* [Directions for this task] Output only the lines below that start at the line containing "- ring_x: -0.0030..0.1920" and end at the line containing "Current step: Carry", with both ends kept.

Material for this exercise: Begin

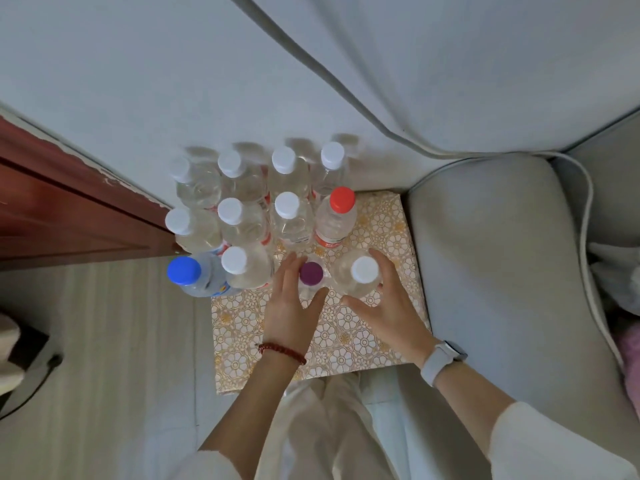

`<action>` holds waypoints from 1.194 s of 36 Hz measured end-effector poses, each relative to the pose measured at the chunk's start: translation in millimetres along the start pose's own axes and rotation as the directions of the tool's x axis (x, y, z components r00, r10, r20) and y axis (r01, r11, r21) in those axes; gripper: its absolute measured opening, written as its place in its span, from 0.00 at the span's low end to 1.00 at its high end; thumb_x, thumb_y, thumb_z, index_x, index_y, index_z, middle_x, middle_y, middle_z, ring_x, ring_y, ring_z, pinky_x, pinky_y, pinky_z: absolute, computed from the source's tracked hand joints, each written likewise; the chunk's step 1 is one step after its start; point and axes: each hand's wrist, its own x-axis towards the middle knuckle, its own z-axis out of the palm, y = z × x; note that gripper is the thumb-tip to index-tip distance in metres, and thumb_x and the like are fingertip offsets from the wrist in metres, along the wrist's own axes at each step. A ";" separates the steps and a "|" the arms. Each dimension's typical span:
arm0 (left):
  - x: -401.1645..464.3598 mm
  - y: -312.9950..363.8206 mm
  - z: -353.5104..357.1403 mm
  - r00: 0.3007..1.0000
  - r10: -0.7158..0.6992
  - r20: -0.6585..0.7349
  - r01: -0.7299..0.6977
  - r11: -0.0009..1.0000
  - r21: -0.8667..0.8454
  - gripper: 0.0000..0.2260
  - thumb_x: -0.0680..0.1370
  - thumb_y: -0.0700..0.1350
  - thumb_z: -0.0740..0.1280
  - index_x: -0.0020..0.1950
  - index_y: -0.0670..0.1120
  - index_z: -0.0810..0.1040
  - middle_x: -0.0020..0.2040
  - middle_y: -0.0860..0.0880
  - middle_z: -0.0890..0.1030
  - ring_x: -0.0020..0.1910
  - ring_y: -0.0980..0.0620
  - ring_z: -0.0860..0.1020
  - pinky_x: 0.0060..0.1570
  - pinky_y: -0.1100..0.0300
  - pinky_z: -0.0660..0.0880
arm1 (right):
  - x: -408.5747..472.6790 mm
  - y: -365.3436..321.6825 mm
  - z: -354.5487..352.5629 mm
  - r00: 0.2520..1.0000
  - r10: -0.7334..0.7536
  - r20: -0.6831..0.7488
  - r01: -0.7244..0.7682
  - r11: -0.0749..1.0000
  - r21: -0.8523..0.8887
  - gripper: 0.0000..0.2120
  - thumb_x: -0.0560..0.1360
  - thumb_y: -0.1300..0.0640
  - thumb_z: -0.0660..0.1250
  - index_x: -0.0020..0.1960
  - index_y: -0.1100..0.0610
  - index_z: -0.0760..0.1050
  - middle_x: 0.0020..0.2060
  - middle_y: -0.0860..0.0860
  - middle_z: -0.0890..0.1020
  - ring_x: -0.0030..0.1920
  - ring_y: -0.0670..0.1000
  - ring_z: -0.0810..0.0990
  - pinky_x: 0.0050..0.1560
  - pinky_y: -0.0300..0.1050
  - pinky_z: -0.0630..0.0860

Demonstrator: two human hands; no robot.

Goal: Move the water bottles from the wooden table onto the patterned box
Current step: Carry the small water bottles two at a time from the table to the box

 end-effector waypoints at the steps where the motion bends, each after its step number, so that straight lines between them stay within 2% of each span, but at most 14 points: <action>1: 0.5 3.1 -3.4 0.999 0.026 -0.022 -0.026 0.999 0.035 0.23 0.71 0.42 0.72 0.64 0.43 0.70 0.64 0.44 0.74 0.63 0.46 0.73 0.53 0.62 0.69 | -0.3 -3.1 -3.2 1.000 -0.024 -0.012 0.024 1.000 -0.017 0.37 0.70 0.52 0.71 0.72 0.50 0.54 0.67 0.44 0.63 0.67 0.41 0.63 0.66 0.36 0.63; 3: 2.1 7.9 -10.2 0.996 0.066 -0.064 -0.058 0.991 0.118 0.20 0.70 0.42 0.72 0.61 0.42 0.73 0.58 0.44 0.78 0.58 0.44 0.76 0.49 0.57 0.74 | 1.1 -10.4 -8.8 0.995 -0.085 -0.042 0.082 0.994 -0.078 0.34 0.70 0.52 0.71 0.71 0.51 0.57 0.63 0.42 0.65 0.64 0.40 0.65 0.61 0.27 0.64; 4: 3.7 9.4 -13.5 0.992 0.096 -0.076 -0.081 0.980 0.180 0.19 0.70 0.41 0.73 0.59 0.42 0.75 0.55 0.43 0.79 0.56 0.43 0.77 0.46 0.54 0.77 | 2.1 -14.0 -10.8 0.990 -0.128 -0.054 0.119 0.984 -0.134 0.32 0.71 0.52 0.70 0.70 0.50 0.59 0.62 0.42 0.66 0.62 0.40 0.66 0.58 0.26 0.66; 7: 10.4 9.6 -20.8 0.972 0.231 -0.035 -0.198 0.894 0.402 0.18 0.64 0.40 0.77 0.52 0.42 0.78 0.44 0.45 0.82 0.47 0.43 0.80 0.37 0.53 0.80 | 4.2 -24.0 -14.6 0.968 -0.238 -0.076 0.208 0.936 -0.285 0.24 0.70 0.51 0.71 0.62 0.46 0.63 0.59 0.45 0.72 0.55 0.43 0.72 0.49 0.37 0.75; 9: 15.5 8.5 -23.7 0.952 0.307 -0.006 -0.262 0.824 0.503 0.19 0.61 0.41 0.78 0.49 0.42 0.79 0.41 0.46 0.83 0.43 0.43 0.81 0.38 0.53 0.79 | 4.6 -28.7 -14.9 0.963 -0.251 -0.096 0.208 0.923 -0.324 0.22 0.69 0.51 0.71 0.57 0.44 0.63 0.55 0.44 0.73 0.50 0.42 0.73 0.42 0.39 0.76; 13: 20.2 8.5 -27.6 0.922 0.386 0.012 -0.313 0.728 0.610 0.19 0.58 0.44 0.79 0.46 0.44 0.80 0.40 0.49 0.84 0.39 0.45 0.80 0.40 0.55 0.75 | 6.6 -35.3 -11.8 0.971 -0.191 -0.143 0.137 0.938 -0.319 0.20 0.69 0.50 0.71 0.56 0.46 0.66 0.55 0.46 0.71 0.47 0.45 0.74 0.38 0.41 0.77; 16: 22.4 8.4 -28.9 0.892 0.451 0.007 -0.351 0.684 0.640 0.18 0.59 0.44 0.79 0.45 0.45 0.80 0.40 0.50 0.83 0.38 0.47 0.80 0.42 0.57 0.66 | 9.6 -40.2 -6.5 0.976 -0.142 -0.168 0.085 0.947 -0.309 0.20 0.69 0.49 0.71 0.58 0.51 0.69 0.57 0.49 0.69 0.46 0.48 0.75 0.37 0.41 0.77; 19: 29.0 10.3 -31.9 0.871 0.491 -0.013 -0.361 0.658 0.661 0.17 0.60 0.44 0.79 0.45 0.45 0.80 0.40 0.51 0.83 0.38 0.48 0.80 0.42 0.58 0.62 | 14.6 -46.2 -2.3 0.976 -0.102 -0.195 0.040 0.953 -0.300 0.21 0.69 0.48 0.71 0.58 0.52 0.69 0.57 0.49 0.69 0.44 0.48 0.75 0.35 0.40 0.76; 22: 34.1 10.4 -32.6 0.860 0.511 -0.014 -0.364 0.630 0.686 0.16 0.61 0.44 0.78 0.45 0.47 0.79 0.40 0.53 0.83 0.40 0.48 0.79 0.44 0.56 0.62 | 21.3 -53.7 -0.4 0.982 -0.052 -0.184 -0.007 0.952 -0.305 0.21 0.70 0.47 0.70 0.59 0.52 0.68 0.58 0.50 0.68 0.44 0.50 0.77 0.38 0.45 0.78; 28: 34.8 5.8 -36.9 0.880 0.475 -0.024 -0.319 0.627 0.711 0.17 0.61 0.44 0.78 0.47 0.47 0.80 0.41 0.52 0.83 0.43 0.47 0.80 0.52 0.51 0.62 | 22.2 -55.7 -7.4 0.988 -0.111 -0.109 0.053 0.900 -0.433 0.21 0.72 0.46 0.66 0.62 0.51 0.67 0.60 0.51 0.70 0.43 0.53 0.79 0.37 0.48 0.80; 34: 31.8 1.9 -44.9 0.905 0.426 -0.017 -0.281 0.626 0.727 0.20 0.61 0.43 0.78 0.51 0.48 0.79 0.43 0.52 0.83 0.47 0.47 0.80 0.61 0.41 0.59 | 23.3 -61.0 -5.9 0.990 -0.072 -0.122 0.022 0.927 -0.375 0.19 0.72 0.47 0.68 0.59 0.52 0.70 0.59 0.51 0.70 0.45 0.54 0.78 0.39 0.49 0.79; 37: 34.5 0.0 -45.2 0.888 0.459 -0.036 -0.300 0.637 0.710 0.15 0.64 0.41 0.76 0.49 0.49 0.80 0.42 0.54 0.83 0.46 0.48 0.80 0.60 0.42 0.61 | 25.3 -64.2 -0.1 0.990 -0.069 -0.122 0.019 0.927 -0.376 0.18 0.72 0.47 0.68 0.59 0.51 0.69 0.59 0.50 0.70 0.46 0.55 0.79 0.42 0.51 0.79; 40: 35.7 0.4 -44.3 0.888 0.457 -0.047 -0.297 0.649 0.700 0.14 0.64 0.41 0.77 0.48 0.49 0.80 0.41 0.55 0.83 0.44 0.48 0.81 0.59 0.44 0.61 | 27.1 -67.3 4.8 0.990 -0.070 -0.125 0.020 0.931 -0.364 0.19 0.72 0.47 0.68 0.59 0.51 0.69 0.59 0.51 0.70 0.47 0.56 0.79 0.43 0.51 0.79; 43: 35.6 0.9 -44.3 0.891 0.450 -0.052 -0.291 0.657 0.695 0.14 0.64 0.41 0.76 0.47 0.50 0.80 0.40 0.56 0.83 0.44 0.49 0.80 0.59 0.45 0.66 | 27.4 -68.1 6.8 0.989 -0.092 -0.119 0.041 0.926 -0.375 0.19 0.72 0.47 0.68 0.59 0.52 0.70 0.59 0.52 0.70 0.46 0.57 0.79 0.43 0.51 0.79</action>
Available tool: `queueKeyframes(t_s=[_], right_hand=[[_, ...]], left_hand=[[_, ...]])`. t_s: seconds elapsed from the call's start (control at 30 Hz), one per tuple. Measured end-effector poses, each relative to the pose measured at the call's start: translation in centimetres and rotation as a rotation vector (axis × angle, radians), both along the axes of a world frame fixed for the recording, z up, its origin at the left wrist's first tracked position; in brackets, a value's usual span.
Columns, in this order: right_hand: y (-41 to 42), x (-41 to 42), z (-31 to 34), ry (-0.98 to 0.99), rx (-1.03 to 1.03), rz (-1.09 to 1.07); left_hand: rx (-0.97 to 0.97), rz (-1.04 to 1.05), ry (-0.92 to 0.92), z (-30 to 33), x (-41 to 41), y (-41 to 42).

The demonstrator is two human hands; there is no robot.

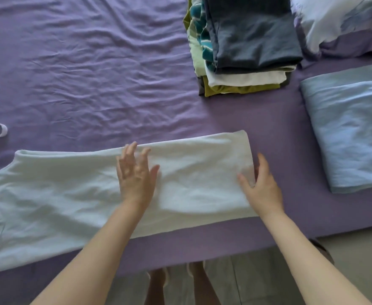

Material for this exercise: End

* [Written answer]
  - ring_x: -0.0030..0.1920
  - ring_y: -0.0670..0.1000
  - ring_z: -0.0810..0.0990
  - pinky_x: 0.0050..0.1560
  - pinky_y: -0.0300..0.1050
  - pinky_z: -0.0630..0.0860

Demonstrator: two human hands; no robot.

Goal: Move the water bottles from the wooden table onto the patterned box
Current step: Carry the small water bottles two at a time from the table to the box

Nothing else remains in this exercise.